Work instructions: Every line of the data that includes "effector" should be copied out.
┏━━
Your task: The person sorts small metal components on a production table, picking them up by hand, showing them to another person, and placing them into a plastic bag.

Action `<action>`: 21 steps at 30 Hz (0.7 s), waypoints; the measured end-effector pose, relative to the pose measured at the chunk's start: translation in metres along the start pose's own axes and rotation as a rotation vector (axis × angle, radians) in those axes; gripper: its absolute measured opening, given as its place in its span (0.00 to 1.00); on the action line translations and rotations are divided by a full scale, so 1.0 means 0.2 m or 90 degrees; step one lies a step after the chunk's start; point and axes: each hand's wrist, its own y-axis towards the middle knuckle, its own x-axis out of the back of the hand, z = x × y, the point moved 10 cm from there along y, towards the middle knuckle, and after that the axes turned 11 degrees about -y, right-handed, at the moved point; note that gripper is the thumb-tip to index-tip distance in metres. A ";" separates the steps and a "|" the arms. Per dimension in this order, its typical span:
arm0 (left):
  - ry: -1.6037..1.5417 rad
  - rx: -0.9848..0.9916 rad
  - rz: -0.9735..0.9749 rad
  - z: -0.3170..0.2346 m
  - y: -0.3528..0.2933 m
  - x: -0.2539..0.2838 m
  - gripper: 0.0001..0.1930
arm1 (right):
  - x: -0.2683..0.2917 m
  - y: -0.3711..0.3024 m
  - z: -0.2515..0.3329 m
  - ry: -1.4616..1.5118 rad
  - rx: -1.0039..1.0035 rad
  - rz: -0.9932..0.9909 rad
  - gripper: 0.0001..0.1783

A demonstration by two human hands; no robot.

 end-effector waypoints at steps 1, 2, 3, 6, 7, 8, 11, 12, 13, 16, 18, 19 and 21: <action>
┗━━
Exercise solution:
Action `<action>`: 21 steps at 30 Hz (0.7 s), waypoints; the measured end-effector pose, relative to the pose measured at the chunk's start: translation in metres along the start pose's own axes and rotation as a rotation vector (axis × angle, radians) in those axes; gripper: its absolute measured opening, given as its place in its span (0.00 to 1.00); on the action line translations and rotations are divided by a full scale, so 1.0 means 0.2 m or 90 degrees; step one lies a step after the chunk's start; point and axes: each hand's wrist, its own y-axis towards the middle knuckle, its own x-axis out of the back of the hand, z = x × y, the point moved 10 cm from there along y, towards the middle knuckle, and after that the axes turned 11 degrees about -y, right-handed, at the moved point; note that gripper is the thumb-tip to index-tip distance in metres. A ";" separates the steps and a "|" the arms. Per dimension in this order, its typical span:
 end-effector waypoints at steps 1, 2, 3, 6, 7, 8, 11, 12, 13, 16, 18, 19 and 21: <action>

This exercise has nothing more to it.